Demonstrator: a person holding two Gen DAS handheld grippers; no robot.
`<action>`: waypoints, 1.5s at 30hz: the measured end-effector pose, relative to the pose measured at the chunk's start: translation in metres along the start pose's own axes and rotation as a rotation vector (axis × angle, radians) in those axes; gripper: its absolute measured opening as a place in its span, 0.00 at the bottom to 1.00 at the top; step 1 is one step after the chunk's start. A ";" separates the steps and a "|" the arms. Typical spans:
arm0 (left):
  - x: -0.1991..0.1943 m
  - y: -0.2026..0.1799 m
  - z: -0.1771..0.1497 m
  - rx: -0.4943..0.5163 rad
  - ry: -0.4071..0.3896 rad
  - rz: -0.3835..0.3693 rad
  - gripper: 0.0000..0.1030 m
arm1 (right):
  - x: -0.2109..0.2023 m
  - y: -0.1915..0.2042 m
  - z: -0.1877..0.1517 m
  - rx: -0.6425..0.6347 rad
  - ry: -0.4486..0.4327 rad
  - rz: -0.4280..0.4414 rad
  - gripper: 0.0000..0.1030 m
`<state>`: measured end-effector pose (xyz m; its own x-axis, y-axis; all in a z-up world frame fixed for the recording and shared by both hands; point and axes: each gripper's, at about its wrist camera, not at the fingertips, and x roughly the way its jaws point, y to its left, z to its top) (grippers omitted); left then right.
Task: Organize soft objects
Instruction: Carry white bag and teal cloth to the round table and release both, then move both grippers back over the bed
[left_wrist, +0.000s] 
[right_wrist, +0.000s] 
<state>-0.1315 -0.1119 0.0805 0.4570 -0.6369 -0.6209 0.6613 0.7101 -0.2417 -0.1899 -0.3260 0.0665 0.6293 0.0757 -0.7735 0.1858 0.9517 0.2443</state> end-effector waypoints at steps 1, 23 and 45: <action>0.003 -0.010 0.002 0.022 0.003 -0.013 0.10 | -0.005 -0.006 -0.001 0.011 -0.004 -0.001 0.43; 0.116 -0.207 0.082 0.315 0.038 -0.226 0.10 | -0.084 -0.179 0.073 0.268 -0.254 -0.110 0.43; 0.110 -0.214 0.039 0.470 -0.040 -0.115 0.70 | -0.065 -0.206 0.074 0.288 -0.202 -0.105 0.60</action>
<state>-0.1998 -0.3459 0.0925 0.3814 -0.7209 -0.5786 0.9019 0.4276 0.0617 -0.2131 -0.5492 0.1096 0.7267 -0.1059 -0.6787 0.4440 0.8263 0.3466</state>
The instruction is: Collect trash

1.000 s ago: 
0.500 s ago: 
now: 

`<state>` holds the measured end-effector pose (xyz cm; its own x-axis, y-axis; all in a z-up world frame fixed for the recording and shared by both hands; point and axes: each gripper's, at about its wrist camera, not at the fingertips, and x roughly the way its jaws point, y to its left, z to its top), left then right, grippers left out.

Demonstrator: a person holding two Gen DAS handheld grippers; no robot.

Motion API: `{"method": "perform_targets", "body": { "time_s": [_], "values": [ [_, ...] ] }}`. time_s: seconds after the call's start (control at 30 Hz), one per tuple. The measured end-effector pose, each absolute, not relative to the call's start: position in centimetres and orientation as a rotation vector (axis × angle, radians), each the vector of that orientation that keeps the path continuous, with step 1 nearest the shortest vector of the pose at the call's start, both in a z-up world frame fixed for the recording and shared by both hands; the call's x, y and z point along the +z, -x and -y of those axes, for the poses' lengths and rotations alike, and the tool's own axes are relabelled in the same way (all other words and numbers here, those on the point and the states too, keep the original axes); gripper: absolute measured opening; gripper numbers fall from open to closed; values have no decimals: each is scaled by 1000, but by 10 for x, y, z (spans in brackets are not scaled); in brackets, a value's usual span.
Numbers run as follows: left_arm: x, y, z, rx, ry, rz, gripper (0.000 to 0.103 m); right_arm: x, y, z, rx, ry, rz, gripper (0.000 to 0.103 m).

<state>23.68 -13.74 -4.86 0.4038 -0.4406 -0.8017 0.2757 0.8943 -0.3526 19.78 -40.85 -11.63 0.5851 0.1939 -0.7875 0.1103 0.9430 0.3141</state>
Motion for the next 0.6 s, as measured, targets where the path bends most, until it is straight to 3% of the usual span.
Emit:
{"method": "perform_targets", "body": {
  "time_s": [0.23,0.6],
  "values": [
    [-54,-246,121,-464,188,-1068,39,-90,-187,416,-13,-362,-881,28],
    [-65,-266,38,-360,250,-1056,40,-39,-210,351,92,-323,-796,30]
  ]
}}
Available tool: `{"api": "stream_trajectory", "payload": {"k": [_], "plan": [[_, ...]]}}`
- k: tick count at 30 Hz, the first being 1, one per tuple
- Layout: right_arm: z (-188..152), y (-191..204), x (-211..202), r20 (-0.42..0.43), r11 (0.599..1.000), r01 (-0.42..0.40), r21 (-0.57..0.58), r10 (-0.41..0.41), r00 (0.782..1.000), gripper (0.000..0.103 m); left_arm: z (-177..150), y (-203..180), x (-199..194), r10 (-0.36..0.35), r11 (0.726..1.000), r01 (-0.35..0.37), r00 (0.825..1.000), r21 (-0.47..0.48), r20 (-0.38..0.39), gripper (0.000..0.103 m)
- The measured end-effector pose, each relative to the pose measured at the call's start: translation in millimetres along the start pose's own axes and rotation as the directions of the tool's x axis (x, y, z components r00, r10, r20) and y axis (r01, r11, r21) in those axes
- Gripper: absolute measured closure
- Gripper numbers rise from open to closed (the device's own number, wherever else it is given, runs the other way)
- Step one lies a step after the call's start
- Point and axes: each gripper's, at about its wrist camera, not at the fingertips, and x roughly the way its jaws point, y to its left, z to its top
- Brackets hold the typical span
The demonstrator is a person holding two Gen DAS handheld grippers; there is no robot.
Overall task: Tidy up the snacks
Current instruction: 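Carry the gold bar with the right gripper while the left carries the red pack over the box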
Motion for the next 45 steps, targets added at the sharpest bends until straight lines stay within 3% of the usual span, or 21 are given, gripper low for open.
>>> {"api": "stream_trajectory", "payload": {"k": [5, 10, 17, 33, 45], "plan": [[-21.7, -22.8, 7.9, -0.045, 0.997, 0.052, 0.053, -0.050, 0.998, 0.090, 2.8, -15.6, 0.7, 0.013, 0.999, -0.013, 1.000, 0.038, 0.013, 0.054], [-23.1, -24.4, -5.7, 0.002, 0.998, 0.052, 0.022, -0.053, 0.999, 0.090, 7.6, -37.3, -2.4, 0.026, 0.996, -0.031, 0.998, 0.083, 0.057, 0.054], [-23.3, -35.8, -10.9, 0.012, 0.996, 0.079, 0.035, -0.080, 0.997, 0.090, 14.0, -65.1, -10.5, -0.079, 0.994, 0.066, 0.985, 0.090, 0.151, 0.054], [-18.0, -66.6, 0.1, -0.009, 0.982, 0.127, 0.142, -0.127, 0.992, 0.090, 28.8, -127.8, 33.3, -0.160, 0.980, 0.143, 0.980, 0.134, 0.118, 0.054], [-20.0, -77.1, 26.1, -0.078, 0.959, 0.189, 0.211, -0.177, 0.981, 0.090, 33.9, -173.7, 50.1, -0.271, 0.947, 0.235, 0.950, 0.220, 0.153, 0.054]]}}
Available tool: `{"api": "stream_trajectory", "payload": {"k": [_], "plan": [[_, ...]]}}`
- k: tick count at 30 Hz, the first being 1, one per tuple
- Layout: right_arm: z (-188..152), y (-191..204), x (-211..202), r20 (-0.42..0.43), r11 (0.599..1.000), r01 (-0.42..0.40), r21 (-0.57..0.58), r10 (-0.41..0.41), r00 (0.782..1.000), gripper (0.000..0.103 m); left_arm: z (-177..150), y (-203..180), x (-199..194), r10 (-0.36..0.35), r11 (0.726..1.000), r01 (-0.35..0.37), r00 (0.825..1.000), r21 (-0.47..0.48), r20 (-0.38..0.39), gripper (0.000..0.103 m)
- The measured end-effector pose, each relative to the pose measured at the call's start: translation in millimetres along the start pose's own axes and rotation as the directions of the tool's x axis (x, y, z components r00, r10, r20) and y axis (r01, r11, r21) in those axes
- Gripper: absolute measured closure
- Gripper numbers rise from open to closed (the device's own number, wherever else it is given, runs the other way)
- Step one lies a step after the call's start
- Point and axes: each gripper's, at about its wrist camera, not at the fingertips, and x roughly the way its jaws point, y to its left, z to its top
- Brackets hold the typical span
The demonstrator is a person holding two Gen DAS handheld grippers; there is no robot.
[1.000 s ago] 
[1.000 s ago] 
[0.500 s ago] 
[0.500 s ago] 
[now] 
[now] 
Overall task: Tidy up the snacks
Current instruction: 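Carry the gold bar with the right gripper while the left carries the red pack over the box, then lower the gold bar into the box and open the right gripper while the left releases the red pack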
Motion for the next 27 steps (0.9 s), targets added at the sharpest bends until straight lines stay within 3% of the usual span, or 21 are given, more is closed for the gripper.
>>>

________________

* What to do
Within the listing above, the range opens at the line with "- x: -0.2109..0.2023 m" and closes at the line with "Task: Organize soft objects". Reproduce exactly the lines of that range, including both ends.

* Answer space
  - x: -0.2109..0.2023 m
  - y: -0.1915..0.2042 m
  - z: -0.1877..0.1517 m
  - rx: -0.6425..0.6347 rad
  - ry: -0.4486..0.4327 rad
  - rz: -0.4280..0.4414 rad
  - gripper: 0.0000..0.1030 m
`<state>`: measured end-effector pose (xyz m; its own x-axis, y-axis; all in a z-up world frame fixed for the recording and shared by both hands; point and axes: each gripper's, at about its wrist camera, not at the fingertips, and x roughly the way its jaws point, y to its left, z to its top) (grippers omitted); left then right.
Task: Organize soft objects

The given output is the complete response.